Adcuram Industriekapital AG, the German group that bought Battenfeld's injection press manufacturing operations, plans to return Battenfeld to a strong position in technology and marketing, according to Thomas Probst, chief executive officer.
Among the big decisions faced by Munich, Germany-based Adcuram: Will Battenfeld return to making large-tonnage presses, since the previous owner closed the big-press plant in Meinerzhagen, Germany?
In a deal announced Oct. 13, Adcuram bought Battenfeld Kunststoffmaschinen GmbH from SMS GmbH AG, an industrial conglomerate owned by Heinrich Weiss and his family. Terms were not disclosed.
The deal broke on the Friday before the Fakuma trade show, held Oct. 17-21 in Friedrichshafen, Germany. Probst and Dietmar Morwitzer, president and chief executive officer of the Battenfeld injection press business, outlined the future to trade press reporters on the first day of the show.
Battenfeld, with annual sales of more than 100 million euros ($125 million), builds presses in Kottingbrunn, Austria. The company employs about 620.
Adcuram likes to buy what Probst called ``corporate orphans,'' meaning units of larger manufacturing companies that are considered noncore by their parents.
``Our core is to develop underperforming assets, of course. There is no secret about that. So we were looking for [acquisitions] where we can develop businesses that are part of conglomerates,'' Probst said in a telephone interview after the show.
Probst termed Adcuram a strategic investor, as opposed to a financial investor, and said the firm usually owns companies for at least five years. Adcuram invests money from European families and institutional investors.
The new owners hope to have Battenfeld reach 5 percent earnings before interest and taxes, within the next few years.
The corporate-orphan moniker certainly fits Battenfeld Kunststoffmaschinen. SMS, based in Dusseldorf, Germany, has major holdings in equipment for steel mills, rolling mills and technology for metal tubing. In plastics, SMS continues to own extrusion brands of American Maplan, Cincinnati and Battenfeld Gloucester, plus major holdings in steel mill equipment. But the injection press-making segment fell out of favor, as Weiss called for a ``radical restructuring.''
SMS tried to sell the business in 1999 to Madison Capital Partners of Chicago. But the deal soon fell apart.
Then last year, in November, Weiss swung the ax, announcing the closing of an injection press factory in Meinerzhagen, after what Weiss said were ``high losses for many years in a row.'' Meinerzhagen could make presses with clamping forces exceeding 2,000 tons. It was the site of Battenfeld's high-profile development of large-tonnage presses to mold polycarbonate window glazing for cars.
Battenfeld's remaining press factory, in Kottingbrunn, makes machines as large as 715 tons.
Probst said ``turnaround'' is not the right term to describe its plan for Battenfeld.
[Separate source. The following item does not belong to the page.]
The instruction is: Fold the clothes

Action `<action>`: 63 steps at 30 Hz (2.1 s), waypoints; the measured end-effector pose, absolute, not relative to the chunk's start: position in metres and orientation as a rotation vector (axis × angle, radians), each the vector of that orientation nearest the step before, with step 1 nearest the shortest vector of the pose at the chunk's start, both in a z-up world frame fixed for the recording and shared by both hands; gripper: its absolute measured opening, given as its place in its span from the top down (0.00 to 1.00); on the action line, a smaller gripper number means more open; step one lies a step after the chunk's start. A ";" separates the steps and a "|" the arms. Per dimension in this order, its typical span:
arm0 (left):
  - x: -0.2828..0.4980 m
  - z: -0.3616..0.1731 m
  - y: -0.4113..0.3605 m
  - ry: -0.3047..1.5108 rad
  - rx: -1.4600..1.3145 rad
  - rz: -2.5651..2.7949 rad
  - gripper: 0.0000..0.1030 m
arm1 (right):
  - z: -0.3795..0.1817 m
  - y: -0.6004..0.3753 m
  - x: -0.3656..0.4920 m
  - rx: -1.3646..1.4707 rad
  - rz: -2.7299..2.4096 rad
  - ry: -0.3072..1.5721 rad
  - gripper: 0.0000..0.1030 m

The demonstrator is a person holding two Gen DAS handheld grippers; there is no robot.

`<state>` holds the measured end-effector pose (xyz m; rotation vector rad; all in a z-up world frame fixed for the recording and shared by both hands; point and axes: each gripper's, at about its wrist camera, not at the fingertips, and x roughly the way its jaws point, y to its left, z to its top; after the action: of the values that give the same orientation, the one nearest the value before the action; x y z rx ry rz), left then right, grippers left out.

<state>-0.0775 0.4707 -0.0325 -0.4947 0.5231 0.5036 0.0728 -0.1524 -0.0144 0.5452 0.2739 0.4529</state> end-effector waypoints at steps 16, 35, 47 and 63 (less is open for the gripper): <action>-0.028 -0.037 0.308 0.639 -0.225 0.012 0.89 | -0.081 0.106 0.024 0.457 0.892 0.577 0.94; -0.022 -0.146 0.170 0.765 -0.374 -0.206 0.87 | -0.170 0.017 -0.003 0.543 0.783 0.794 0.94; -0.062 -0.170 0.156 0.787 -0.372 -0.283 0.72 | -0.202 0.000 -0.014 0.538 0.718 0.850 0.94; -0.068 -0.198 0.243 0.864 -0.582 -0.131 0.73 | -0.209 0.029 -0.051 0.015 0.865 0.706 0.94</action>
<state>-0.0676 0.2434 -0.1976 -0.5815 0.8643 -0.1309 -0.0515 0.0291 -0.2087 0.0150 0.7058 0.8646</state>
Instead, Adcuram wants to bring the company ``back to the technology and market position of the past,'' he said.
He said Adcuram is studying the big-press issue. But Battenfeld is about more than large machines, he said, citing the Microsystem line of micromolding presses and other machines such as multimaterial equipment.
``The market positioning won't be cost position, but will be technology and quality of the machines,'' Probst said. Historically, Battenfeld has been a leader, but the company needs stronger marketing and a renewed push around the world, he said. For example, the brand has a large installed base in Russia, but the company allowed that position to slip.
Battenfeld also has to get its message out better. ``We have to convince customers that we have the best solution in terms of productivity, reliability, availability, things like that,'' he said.
The injection press operation is Adcuram's second plastics machinery company. In mid-2004, it bought the Kautex blow molding machinery business, based in Bonn, Germany.
Kautex, which makes extrusion blow molding machines to produce industrial and automotive parts, also qualified as a corporate orphan. The Schaffhausen, Switzerland-based seller, SIG Holding Ltd., wanted to focus on its core business of beverage packaging.
Probst said Adcuram has invested heavily in research and development and new machinery technology at Kautex. The company's sales have increased more than 50 percent during the past three years, as most of the growth came from high-tech machines.
Battenfeld and Kautex will be run as separate businesses.
Adcuram will look for other acquisitions in plastics machinery, Probst said.
``The market is consolidating right now. ... I think there will be a lot of movement in the next two or three years,'' he said.